La nueva Ley de Dependencia y Discapacidad aprobada recientemente en el Congreso de los Diputados tendrá "dificultades de implantación" y exigirá "mucho más que dinero".
Así lo ha advertido Elisa Chuliá, investigadora de la Fundación de las Cajas de Ahorros (Funcas).
"No dudo de las buenas intenciones y de la voluntad política del legislador", pero "es arriesgado pensar que a corto plazo podamos cambiar inercias", pese a que la norma se presente como "una refundación" del modelo. En concreto, supone una reforma de la Ley 39/2006, de 14 de diciembre, de Promoción de la Autonomía Personal y Atención a las personas en situación de dependencia.
En este sentido, Chuliá, que ha presentado este jueves el libro Los cuidados de larga duración en España. Un desafío en tiempo de descuento, editado por Funcas y coordinado por ella y José Antonio Herce, ha recordado que el texto legal de hace 20 años se desarrolló "creando 17 subsistemas".
Las comunidades autónomas lo han hecho "como han podido con las circunstancias extraordinariamente difíciles por las que hemos atravesado", ha explicado, aludiendo a las crisis económicas por las que ha pasado el país, además de la pandemia.
Y unido al recorte de la financiación por parte del Estado en la primera recesión económica, el coste "recayó mayoritariamente sobre las comunidades autónomas".
Estas facilitaron en mayor medida las prestaciones económicas y obviaron las asistenciales recogidas reglamentariamente.
"La ley subrayaba la necesidad de profesionalizar los cuidados de larga duración", pero "se implantó de forma que se desviaba del modelo normativo", ha argumentado.
Esto ha provocado que haya "muchas diferencias interterritoriales".
El nuevo modelo
La nueva norma, "es una rectificación del proceso de implantación del sistema desde 2007", ya que "no se basaba en un modelo normativo de cuidados domésticos y de sobrecarga familiar", ha continuado.
Sin embargo, para ello, serán necesarios "recursos organizativos, recursos de gestión y recursos que requieren tiempo".

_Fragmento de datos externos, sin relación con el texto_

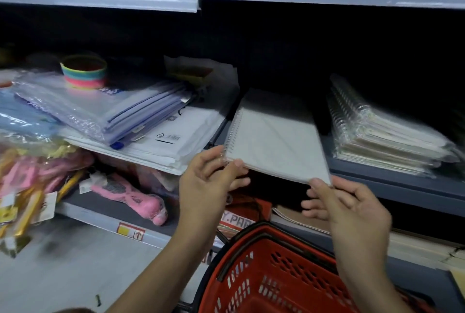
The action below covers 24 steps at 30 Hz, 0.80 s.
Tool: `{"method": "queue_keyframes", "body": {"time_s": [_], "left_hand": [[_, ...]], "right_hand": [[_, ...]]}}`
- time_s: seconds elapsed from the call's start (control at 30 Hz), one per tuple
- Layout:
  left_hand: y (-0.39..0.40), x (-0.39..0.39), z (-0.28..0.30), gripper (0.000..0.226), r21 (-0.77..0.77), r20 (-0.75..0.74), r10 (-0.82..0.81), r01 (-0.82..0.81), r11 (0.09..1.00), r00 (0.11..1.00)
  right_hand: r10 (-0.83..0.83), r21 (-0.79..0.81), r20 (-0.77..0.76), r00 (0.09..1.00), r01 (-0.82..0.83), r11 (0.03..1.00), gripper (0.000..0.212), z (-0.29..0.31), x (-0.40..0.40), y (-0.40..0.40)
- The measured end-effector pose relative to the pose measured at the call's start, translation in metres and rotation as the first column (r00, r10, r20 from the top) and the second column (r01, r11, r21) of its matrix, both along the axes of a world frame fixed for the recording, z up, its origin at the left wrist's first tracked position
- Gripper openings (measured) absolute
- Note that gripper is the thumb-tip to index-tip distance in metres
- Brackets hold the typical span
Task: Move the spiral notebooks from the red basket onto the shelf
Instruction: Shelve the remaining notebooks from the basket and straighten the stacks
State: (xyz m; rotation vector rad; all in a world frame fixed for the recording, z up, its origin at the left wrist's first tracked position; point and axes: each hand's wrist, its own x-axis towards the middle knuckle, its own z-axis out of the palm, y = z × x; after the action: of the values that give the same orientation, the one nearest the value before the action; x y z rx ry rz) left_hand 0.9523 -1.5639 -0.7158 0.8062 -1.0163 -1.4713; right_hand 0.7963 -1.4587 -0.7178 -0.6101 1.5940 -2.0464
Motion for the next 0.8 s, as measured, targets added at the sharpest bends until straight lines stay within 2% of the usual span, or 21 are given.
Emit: {"method": "queue_keyframes", "body": {"time_s": [0.1,0.23,0.4,0.6,0.7,0.8], "left_hand": [[-0.023,-0.018,-0.007,0.03,0.035,0.055,0.081,-0.083,0.996,0.995],[-0.05,-0.041,-0.005,0.035,0.091,0.041,0.145,-0.148,0.985,0.989],[-0.071,-0.053,-0.003,0.032,0.076,0.057,0.134,-0.138,0.988,0.989],[-0.075,-0.046,-0.007,0.036,0.058,0.104,0.017,-0.023,0.998,0.994],[-0.068,-0.042,-0.009,0.041,0.034,0.123,-0.015,0.011,0.999,0.992],[-0.057,-0.035,-0.014,0.041,0.022,0.141,-0.022,0.019,1.0,0.99]], "right_hand": [[-0.044,0.038,-0.036,0.998,0.045,0.998,0.025,-0.002,-0.006,-0.027],[-0.085,0.087,-0.073,0.994,0.091,0.992,0.031,0.0,-0.023,-0.06],[-0.089,0.124,-0.131,0.987,0.106,0.987,0.037,0.008,-0.04,-0.088],[-0.059,0.14,-0.189,0.98,0.087,0.986,0.038,0.007,-0.042,-0.087],[-0.006,0.13,-0.206,0.979,0.033,0.991,0.036,0.006,-0.039,-0.069],[0.058,0.173,-0.23,0.971,-0.018,0.985,0.024,0.0,-0.036,-0.042]]}}
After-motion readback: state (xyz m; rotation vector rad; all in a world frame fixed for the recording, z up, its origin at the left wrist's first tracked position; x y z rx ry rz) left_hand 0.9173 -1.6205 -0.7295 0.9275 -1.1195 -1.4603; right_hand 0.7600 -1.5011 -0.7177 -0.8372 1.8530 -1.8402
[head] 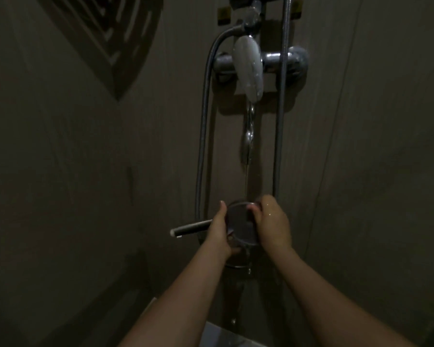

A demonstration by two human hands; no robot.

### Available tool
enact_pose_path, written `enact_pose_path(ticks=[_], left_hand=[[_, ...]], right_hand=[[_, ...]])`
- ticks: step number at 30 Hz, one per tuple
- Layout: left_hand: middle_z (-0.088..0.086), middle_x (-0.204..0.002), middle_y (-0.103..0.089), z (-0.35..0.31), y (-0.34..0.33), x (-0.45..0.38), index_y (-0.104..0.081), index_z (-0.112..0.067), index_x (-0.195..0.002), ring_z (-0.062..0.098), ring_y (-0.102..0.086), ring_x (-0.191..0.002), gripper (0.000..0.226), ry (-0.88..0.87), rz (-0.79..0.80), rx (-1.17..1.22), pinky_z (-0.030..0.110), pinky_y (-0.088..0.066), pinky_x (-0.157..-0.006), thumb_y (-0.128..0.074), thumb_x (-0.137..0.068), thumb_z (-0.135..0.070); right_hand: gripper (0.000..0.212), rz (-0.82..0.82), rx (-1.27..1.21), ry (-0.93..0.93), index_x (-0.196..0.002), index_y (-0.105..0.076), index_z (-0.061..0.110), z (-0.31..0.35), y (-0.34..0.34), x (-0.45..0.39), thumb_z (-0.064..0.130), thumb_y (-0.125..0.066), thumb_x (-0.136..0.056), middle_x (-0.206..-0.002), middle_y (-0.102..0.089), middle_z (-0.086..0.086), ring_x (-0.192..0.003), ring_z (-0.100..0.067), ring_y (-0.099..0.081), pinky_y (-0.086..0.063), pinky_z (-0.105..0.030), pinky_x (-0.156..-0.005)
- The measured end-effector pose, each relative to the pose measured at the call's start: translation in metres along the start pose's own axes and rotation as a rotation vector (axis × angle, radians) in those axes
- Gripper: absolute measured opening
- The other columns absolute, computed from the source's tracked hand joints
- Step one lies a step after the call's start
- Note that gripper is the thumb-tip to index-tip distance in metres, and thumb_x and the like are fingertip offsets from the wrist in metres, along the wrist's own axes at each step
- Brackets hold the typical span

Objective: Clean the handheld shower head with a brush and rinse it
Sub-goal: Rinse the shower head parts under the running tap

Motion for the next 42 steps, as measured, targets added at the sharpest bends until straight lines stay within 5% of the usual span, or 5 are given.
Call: enact_pose_path(ticks=[9, 13, 19, 28, 42], left_hand=[[0.018, -0.090, -0.058, -0.005, 0.001, -0.015, -0.057, -0.003, -0.100, 0.026, -0.058, -0.069, 0.033, -0.155, -0.019, 0.047, 0.028, -0.053, -0.055, -0.059, -0.069, -0.012], [0.022, -0.107, -0.065, -0.009, 0.010, -0.009, -0.054, -0.001, -0.119, 0.030, -0.064, -0.080, 0.033, -0.222, -0.055, 0.008, 0.033, -0.053, -0.061, -0.058, -0.087, -0.010], [0.017, -0.096, -0.066, -0.009, 0.013, -0.002, -0.057, -0.005, -0.102, 0.026, -0.063, -0.079, 0.020, -0.311, -0.100, -0.288, 0.033, -0.053, -0.073, -0.064, -0.084, -0.007], [0.008, -0.113, -0.064, 0.002, 0.014, -0.001, -0.061, -0.002, -0.112, 0.025, -0.060, -0.109, 0.033, -0.390, -0.202, -1.002, 0.022, -0.043, -0.080, -0.067, -0.084, -0.019], [0.001, -0.075, -0.053, -0.022, 0.018, 0.011, -0.047, -0.015, -0.069, 0.014, -0.051, -0.075, 0.025, -0.436, -0.139, -1.045, 0.024, -0.039, -0.062, -0.068, -0.082, -0.017]], right_hand=[[0.067, 0.440, 0.300, 0.480, -0.136, -0.043, 0.006, -0.023, -0.008, 0.022, 0.025, -0.066, -0.076, -0.140, -0.042, -0.015, -0.130, -0.031, -0.044, -0.034, -0.036, -0.111], [0.114, 0.645, 0.425, 0.335, -0.150, 0.004, 0.028, -0.040, -0.013, 0.020, 0.055, -0.071, -0.068, -0.158, -0.002, 0.000, -0.146, -0.021, -0.008, -0.011, -0.039, -0.121], [0.129, 0.937, -0.181, -0.101, -0.149, -0.005, 0.022, -0.058, -0.021, 0.016, 0.024, -0.088, -0.051, -0.150, -0.026, 0.002, -0.139, -0.016, -0.026, -0.024, -0.034, -0.117], [0.016, -0.089, -0.240, 0.101, -0.089, -0.068, 0.007, 0.041, 0.046, -0.051, 0.022, -0.063, -0.088, -0.076, -0.058, 0.004, -0.066, -0.004, -0.054, -0.036, -0.004, -0.056], [0.024, 0.050, -0.829, 0.037, -0.078, -0.054, 0.016, 0.131, 0.081, -0.116, 0.022, -0.043, -0.098, -0.063, -0.056, -0.002, -0.048, -0.006, -0.056, -0.047, -0.016, -0.047]])
Point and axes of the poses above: each hand's wrist, its own x-axis away from the middle knuckle, its own y-axis out of the back of the hand, z = x × y, the point moved 2 cm from there along -x, towards the middle knuckle
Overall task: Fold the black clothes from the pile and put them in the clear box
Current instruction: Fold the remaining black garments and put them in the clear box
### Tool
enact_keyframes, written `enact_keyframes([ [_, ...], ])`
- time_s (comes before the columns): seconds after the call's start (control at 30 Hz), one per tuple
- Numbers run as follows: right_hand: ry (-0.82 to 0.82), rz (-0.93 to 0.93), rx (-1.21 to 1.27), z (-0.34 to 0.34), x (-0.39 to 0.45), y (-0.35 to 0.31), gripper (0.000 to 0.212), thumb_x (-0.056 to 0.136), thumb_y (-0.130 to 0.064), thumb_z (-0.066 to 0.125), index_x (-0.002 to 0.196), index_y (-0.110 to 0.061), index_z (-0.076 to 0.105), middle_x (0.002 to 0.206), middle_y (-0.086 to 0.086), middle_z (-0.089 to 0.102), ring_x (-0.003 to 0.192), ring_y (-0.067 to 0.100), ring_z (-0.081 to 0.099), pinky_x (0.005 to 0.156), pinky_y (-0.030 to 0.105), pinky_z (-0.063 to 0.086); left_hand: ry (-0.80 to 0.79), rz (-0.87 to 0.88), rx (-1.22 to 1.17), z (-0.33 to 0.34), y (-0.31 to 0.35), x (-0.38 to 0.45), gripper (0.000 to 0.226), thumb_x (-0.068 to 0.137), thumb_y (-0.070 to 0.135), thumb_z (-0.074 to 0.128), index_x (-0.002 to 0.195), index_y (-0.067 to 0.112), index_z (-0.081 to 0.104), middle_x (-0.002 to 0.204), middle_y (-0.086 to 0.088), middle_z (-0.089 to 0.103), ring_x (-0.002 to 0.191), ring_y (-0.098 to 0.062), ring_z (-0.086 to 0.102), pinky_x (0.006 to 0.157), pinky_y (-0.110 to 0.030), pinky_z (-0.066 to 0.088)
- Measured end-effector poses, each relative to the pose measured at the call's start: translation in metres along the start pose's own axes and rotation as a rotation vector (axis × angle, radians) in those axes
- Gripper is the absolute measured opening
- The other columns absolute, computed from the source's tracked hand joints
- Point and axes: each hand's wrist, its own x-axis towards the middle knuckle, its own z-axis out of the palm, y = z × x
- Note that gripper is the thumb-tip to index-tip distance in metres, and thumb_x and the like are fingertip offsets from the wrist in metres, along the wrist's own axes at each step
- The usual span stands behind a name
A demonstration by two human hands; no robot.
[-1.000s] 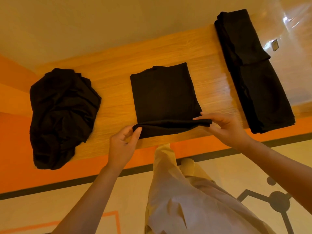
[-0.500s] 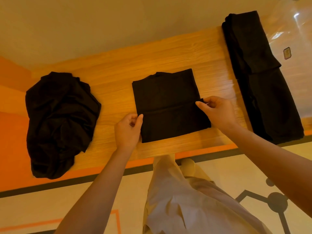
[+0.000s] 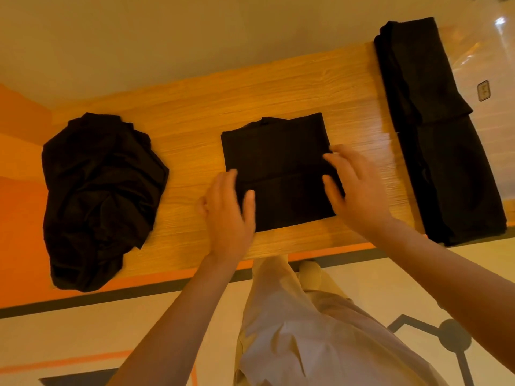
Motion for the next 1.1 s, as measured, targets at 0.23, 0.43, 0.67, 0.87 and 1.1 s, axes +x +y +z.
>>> enact_keyframes([
  [0.23, -0.403, -0.042, -0.3, 0.037, -0.026, -0.007, 0.065, 0.1, -0.051, 0.023, 0.152, -0.013, 0.019, 0.16, 0.006, 0.013, 0.148, 0.019, 0.008, 0.118, 0.046, 0.016, -0.398, 0.269, 0.311, 0.037, 0.001, -0.02, 0.061, 0.1, 0.05, 0.022, 0.153, 0.02, 0.018, 0.161, -0.003, 0.011, 0.148, -0.019, 0.005, 0.118, -0.048, 0.011],
  [0.43, -0.467, 0.045, -0.341, 0.02, -0.033, 0.008, 0.073, 0.098, -0.056, 0.013, 0.152, -0.008, 0.013, 0.161, 0.009, 0.007, 0.148, 0.022, 0.003, 0.12, 0.043, 0.009, -0.456, 0.181, 0.385, 0.012, -0.036, -0.013, 0.068, 0.097, 0.059, 0.009, 0.154, 0.022, 0.005, 0.162, 0.0, 0.0, 0.148, -0.017, -0.005, 0.118, -0.046, -0.001],
  [0.67, -0.432, 0.0, -0.255, 0.015, 0.03, 0.006, 0.059, 0.101, -0.042, 0.026, 0.149, -0.008, 0.024, 0.159, 0.01, 0.015, 0.148, 0.022, 0.006, 0.12, 0.046, 0.008, -0.445, 0.141, 0.352, -0.016, -0.048, 0.055, 0.063, 0.1, 0.051, 0.011, 0.154, 0.022, -0.003, 0.161, 0.003, -0.009, 0.147, -0.014, -0.014, 0.116, -0.043, -0.006],
  [0.87, -0.51, 0.031, -0.329, 0.019, 0.121, 0.015, 0.051, 0.099, -0.023, 0.045, 0.146, -0.008, 0.031, 0.154, 0.012, 0.027, 0.144, 0.028, 0.021, 0.118, 0.04, 0.013, -0.49, 0.328, 0.453, -0.003, -0.021, 0.148, 0.051, 0.1, 0.039, 0.039, 0.145, 0.016, 0.031, 0.15, -0.007, 0.035, 0.137, -0.024, 0.031, 0.111, -0.041, 0.017],
  [1.1, -0.712, 0.261, -0.182, 0.008, 0.167, 0.015, 0.036, 0.091, -0.02, 0.059, 0.125, -0.014, 0.051, 0.124, 0.009, 0.057, 0.115, 0.028, 0.05, 0.096, 0.039, 0.037, -0.711, 0.081, 0.429, -0.004, 0.005, 0.192, 0.014, 0.094, 0.032, 0.057, 0.098, 0.02, 0.054, 0.081, 0.004, 0.052, 0.096, -0.023, 0.054, 0.092, -0.038, 0.024],
])
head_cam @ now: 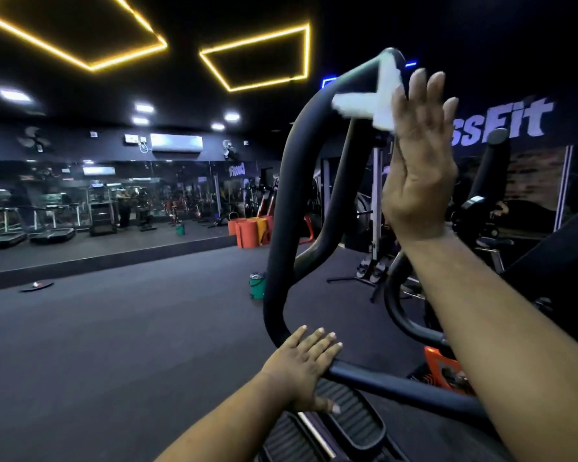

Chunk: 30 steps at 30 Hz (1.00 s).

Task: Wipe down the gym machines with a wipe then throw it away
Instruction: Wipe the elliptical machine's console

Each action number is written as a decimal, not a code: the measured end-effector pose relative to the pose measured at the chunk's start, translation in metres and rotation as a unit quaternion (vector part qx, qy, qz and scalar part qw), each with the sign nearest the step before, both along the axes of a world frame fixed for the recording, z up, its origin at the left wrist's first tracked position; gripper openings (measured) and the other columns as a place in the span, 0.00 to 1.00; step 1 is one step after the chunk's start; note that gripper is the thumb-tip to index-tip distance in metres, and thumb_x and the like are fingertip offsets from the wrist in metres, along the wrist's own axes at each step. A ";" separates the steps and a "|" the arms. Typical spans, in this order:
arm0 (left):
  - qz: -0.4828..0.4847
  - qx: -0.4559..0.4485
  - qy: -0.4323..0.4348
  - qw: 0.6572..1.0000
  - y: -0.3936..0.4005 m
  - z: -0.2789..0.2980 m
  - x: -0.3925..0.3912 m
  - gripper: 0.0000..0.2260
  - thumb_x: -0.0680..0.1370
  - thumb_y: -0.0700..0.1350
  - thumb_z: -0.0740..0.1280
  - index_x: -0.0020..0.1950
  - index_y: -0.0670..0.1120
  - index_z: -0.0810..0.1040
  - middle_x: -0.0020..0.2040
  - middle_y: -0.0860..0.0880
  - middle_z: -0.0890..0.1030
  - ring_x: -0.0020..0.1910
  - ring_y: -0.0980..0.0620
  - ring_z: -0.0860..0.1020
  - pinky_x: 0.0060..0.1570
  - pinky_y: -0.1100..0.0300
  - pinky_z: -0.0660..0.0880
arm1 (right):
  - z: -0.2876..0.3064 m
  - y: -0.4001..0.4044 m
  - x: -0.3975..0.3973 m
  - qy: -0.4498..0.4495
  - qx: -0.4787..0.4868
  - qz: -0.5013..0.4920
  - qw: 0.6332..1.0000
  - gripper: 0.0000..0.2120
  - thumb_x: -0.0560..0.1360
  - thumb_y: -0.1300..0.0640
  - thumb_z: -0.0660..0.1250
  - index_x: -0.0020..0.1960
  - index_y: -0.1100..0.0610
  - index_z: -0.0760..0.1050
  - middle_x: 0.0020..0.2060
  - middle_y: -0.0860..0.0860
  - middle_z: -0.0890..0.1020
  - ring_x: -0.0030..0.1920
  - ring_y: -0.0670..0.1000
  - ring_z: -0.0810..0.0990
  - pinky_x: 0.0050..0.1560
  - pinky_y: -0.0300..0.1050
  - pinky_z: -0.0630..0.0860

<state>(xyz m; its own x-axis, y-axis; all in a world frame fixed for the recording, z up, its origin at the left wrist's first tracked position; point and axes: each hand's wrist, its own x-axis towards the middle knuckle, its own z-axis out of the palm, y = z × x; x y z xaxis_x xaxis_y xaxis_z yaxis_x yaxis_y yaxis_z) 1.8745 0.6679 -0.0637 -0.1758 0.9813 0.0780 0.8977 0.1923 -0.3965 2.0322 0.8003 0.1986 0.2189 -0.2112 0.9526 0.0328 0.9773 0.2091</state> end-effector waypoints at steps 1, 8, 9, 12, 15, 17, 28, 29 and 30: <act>0.002 0.001 0.000 1.000 0.000 0.001 0.000 0.50 0.75 0.77 0.54 0.84 0.48 0.38 0.84 0.49 0.38 0.82 0.50 0.35 0.77 0.47 0.29 | 0.000 0.005 -0.007 -0.003 -0.010 -0.021 1.000 0.21 0.82 0.73 0.54 0.75 0.68 0.66 0.73 0.68 0.69 0.76 0.68 0.62 0.77 0.69 0.53; 0.003 0.003 0.001 1.000 -0.001 0.000 0.003 0.52 0.72 0.79 0.47 0.84 0.48 0.37 0.84 0.49 0.38 0.81 0.50 0.34 0.76 0.48 0.27 | -0.109 0.027 -0.063 -0.274 0.131 -0.272 0.913 0.30 0.74 0.67 0.54 0.76 0.60 0.69 0.77 0.58 0.67 0.78 0.61 0.62 0.75 0.68 0.58; 0.002 0.004 -0.004 1.000 -0.002 0.001 0.003 0.52 0.71 0.80 0.46 0.84 0.48 0.37 0.84 0.49 0.38 0.81 0.50 0.34 0.76 0.48 0.27 | -0.125 0.025 -0.063 -0.296 0.138 -0.285 0.901 0.30 0.74 0.66 0.53 0.76 0.60 0.69 0.77 0.58 0.67 0.78 0.60 0.62 0.76 0.67 0.57; 0.006 -0.006 0.004 1.000 -0.002 0.002 0.004 0.50 0.75 0.77 0.52 0.83 0.48 0.35 0.83 0.49 0.36 0.81 0.50 0.33 0.77 0.46 0.29 | -0.157 0.016 -0.061 -0.329 0.102 -0.251 0.904 0.33 0.71 0.67 0.57 0.77 0.60 0.67 0.76 0.58 0.69 0.77 0.59 0.65 0.76 0.64 0.57; 0.007 -0.005 0.017 1.000 -0.002 0.002 0.004 0.50 0.76 0.76 0.53 0.83 0.47 0.34 0.83 0.49 0.36 0.81 0.49 0.32 0.77 0.46 0.29 | -0.166 0.007 -0.052 -0.366 0.086 -0.111 0.920 0.32 0.71 0.72 0.61 0.76 0.62 0.68 0.74 0.59 0.71 0.76 0.58 0.68 0.76 0.60 0.63; 0.008 -0.006 0.022 1.000 -0.001 0.002 0.004 0.50 0.75 0.76 0.52 0.83 0.48 0.34 0.83 0.48 0.36 0.81 0.48 0.32 0.77 0.46 0.28 | -0.154 0.001 -0.040 -0.332 0.079 -0.027 0.940 0.28 0.75 0.73 0.58 0.75 0.65 0.69 0.72 0.61 0.73 0.74 0.58 0.71 0.75 0.58 0.66; 0.011 -0.028 0.100 0.995 -0.018 0.013 0.007 0.46 0.77 0.76 0.46 0.83 0.47 0.36 0.83 0.47 0.38 0.81 0.48 0.34 0.72 0.36 0.25 | -0.092 -0.027 -0.049 -0.263 0.226 -0.120 0.930 0.25 0.78 0.71 0.59 0.75 0.64 0.69 0.75 0.61 0.68 0.77 0.62 0.64 0.76 0.63 0.62; 0.011 -0.025 0.134 0.991 -0.024 0.015 0.003 0.45 0.77 0.75 0.44 0.83 0.47 0.36 0.83 0.47 0.38 0.81 0.47 0.33 0.72 0.36 0.25 | -0.104 -0.020 -0.052 -0.281 0.241 -0.135 0.919 0.24 0.79 0.70 0.58 0.75 0.64 0.69 0.76 0.60 0.68 0.77 0.61 0.64 0.77 0.61 0.62; 0.013 -0.014 0.160 0.987 -0.031 0.017 -0.004 0.45 0.78 0.75 0.44 0.83 0.47 0.36 0.83 0.46 0.38 0.80 0.46 0.32 0.72 0.38 0.23 | -0.113 -0.014 -0.053 -0.292 0.249 -0.145 0.912 0.24 0.80 0.69 0.57 0.75 0.63 0.69 0.76 0.59 0.68 0.78 0.60 0.63 0.77 0.60 0.62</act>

No obstante, también ha ahondado en el apartado económico. Hasta ahora, "por cada euro que paga el Estado en cuidados de larga duración, las familias aportan 3,5 euros, incluyendo la falta de productividad". Es decir 17.000 millones de euros de la administración frente a los 65.000 millones de los ciudadanos.
De hecho, "el gasto público en dependencia en España es mucho más bajo que en otros países". Por ejemplo, "los nórdicos, invierten entre el 3 y el 4% del PIB".
"El gasto nacional es del 0,8% frente al de la media europea que es del 1,8%", ha concretado.
"Se precisarían seis años seguidos con este nivel de gasto para acercarnos a la media europea", ha especificado en relación con los 6.200 millones adicionales prometidos por el Gobierno en la nueva ley.
Las soluciones económicas planteadas, "quizás no sean suficientes", por lo que ha incidido en que "hablar de la refundación de un modelo que lleva implantado 20 años y, además, está descentralizado, es algo arriesgado".